=== Provided material ===
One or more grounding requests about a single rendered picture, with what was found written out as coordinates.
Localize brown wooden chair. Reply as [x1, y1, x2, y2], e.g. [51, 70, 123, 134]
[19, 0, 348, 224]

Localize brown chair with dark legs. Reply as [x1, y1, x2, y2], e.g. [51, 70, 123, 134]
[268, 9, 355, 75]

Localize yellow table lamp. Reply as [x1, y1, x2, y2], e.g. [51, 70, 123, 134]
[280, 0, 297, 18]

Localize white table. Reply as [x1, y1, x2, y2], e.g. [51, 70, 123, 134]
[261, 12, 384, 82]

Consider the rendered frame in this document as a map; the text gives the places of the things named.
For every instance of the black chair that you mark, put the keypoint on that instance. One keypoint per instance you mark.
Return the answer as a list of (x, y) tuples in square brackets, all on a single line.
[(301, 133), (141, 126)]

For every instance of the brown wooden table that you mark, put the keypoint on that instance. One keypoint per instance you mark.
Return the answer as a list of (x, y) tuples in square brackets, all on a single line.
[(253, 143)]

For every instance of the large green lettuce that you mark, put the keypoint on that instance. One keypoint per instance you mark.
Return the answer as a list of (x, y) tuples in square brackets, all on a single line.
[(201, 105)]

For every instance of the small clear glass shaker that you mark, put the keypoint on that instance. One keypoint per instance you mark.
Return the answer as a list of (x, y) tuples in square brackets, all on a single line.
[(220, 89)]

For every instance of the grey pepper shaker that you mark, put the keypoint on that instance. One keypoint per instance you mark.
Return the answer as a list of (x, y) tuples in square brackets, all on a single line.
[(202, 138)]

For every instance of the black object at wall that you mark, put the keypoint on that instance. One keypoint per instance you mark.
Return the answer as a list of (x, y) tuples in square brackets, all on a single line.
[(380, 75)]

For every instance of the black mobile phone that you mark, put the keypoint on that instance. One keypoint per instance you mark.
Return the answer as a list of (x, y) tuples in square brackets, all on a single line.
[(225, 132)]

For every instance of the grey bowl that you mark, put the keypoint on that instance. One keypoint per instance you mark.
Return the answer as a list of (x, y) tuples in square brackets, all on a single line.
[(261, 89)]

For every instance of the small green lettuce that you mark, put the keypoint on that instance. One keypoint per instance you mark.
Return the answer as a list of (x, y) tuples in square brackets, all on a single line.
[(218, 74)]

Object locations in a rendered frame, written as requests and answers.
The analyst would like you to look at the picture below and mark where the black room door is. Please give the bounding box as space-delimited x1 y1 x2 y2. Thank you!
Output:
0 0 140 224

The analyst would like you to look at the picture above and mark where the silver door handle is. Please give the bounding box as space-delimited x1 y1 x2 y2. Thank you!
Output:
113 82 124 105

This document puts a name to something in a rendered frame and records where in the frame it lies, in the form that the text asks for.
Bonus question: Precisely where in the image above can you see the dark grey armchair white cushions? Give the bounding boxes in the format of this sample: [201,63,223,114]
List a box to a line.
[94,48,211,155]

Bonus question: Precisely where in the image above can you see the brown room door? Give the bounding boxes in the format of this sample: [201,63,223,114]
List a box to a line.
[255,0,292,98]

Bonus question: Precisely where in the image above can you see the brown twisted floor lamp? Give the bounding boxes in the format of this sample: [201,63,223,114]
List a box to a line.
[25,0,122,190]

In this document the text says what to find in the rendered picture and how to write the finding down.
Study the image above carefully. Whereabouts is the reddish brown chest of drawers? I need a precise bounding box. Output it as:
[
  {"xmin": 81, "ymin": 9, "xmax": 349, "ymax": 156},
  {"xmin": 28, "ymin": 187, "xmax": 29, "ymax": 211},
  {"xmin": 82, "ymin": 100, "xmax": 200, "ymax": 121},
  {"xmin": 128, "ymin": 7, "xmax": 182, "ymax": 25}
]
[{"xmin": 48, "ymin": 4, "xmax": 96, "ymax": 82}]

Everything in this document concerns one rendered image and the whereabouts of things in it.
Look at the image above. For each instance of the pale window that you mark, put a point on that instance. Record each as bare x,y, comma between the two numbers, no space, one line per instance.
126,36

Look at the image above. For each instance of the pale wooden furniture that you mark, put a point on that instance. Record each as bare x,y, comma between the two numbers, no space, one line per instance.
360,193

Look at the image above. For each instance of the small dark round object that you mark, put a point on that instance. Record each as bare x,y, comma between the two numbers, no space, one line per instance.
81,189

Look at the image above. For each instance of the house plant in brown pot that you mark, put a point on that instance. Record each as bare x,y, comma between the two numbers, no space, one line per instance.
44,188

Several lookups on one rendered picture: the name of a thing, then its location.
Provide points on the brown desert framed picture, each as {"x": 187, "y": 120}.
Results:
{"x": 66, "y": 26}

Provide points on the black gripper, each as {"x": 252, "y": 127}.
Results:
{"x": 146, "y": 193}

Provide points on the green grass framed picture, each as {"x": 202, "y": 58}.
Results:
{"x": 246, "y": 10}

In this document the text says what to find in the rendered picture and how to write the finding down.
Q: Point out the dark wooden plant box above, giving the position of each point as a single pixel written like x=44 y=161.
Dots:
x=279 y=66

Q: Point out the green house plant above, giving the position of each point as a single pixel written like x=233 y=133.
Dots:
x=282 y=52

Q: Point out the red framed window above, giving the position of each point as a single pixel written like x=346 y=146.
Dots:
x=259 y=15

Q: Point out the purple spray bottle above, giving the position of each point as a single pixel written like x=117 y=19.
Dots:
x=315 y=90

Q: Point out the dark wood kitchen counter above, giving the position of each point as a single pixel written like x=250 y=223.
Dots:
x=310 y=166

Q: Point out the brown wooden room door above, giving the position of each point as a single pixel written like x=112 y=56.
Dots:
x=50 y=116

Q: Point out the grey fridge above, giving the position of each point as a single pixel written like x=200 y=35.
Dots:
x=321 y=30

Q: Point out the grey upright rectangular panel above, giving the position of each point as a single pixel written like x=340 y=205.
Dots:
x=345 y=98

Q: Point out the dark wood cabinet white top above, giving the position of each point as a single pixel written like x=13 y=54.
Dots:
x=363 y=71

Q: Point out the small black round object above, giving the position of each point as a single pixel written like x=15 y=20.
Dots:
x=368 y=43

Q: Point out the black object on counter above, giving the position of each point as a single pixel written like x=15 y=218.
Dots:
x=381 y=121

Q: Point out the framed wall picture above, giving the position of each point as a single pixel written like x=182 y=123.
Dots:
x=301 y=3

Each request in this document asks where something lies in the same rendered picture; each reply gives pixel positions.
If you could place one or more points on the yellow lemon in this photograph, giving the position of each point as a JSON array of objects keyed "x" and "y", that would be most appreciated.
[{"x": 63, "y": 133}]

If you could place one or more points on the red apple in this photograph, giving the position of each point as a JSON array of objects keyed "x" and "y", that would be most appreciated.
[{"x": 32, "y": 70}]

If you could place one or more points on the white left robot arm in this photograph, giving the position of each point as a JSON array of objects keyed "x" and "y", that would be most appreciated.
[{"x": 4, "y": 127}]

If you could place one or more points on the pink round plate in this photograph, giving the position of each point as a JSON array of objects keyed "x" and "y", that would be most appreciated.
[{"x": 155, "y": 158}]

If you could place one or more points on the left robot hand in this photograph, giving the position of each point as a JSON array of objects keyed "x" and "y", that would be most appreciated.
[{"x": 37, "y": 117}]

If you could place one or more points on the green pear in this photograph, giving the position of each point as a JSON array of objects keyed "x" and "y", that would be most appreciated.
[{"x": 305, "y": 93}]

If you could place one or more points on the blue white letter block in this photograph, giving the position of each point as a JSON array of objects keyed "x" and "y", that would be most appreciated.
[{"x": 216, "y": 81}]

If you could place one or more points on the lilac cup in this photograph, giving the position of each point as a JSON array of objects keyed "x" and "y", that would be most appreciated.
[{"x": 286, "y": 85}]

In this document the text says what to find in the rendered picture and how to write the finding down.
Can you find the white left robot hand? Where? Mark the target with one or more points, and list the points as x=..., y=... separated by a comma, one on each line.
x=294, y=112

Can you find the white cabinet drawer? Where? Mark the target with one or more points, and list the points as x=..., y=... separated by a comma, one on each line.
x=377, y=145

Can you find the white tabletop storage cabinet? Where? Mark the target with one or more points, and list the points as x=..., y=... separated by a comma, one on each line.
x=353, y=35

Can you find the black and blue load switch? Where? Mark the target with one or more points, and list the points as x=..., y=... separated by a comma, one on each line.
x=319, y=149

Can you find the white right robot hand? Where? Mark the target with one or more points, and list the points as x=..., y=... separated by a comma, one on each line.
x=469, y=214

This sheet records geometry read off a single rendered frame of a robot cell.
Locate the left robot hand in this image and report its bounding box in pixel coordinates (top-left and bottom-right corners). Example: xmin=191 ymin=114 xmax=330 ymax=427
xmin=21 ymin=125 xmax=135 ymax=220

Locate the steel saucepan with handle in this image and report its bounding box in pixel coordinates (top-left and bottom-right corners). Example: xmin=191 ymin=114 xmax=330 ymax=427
===
# Task details
When you reach the line with "For every instance of the black chair" in the records above, start writing out lines exactly, and stop once the line with "For every instance of the brown" has been written; include nothing else.

# Response
For every instance of the black chair that you mark, put the keypoint on that instance. One keypoint per instance you mark.
Return the answer as a list of (x, y) tuples in square brackets, all on a single line.
[(301, 133), (141, 126)]

For every instance of the brown wooden table that you mark, put the keypoint on that instance. One keypoint per instance you mark.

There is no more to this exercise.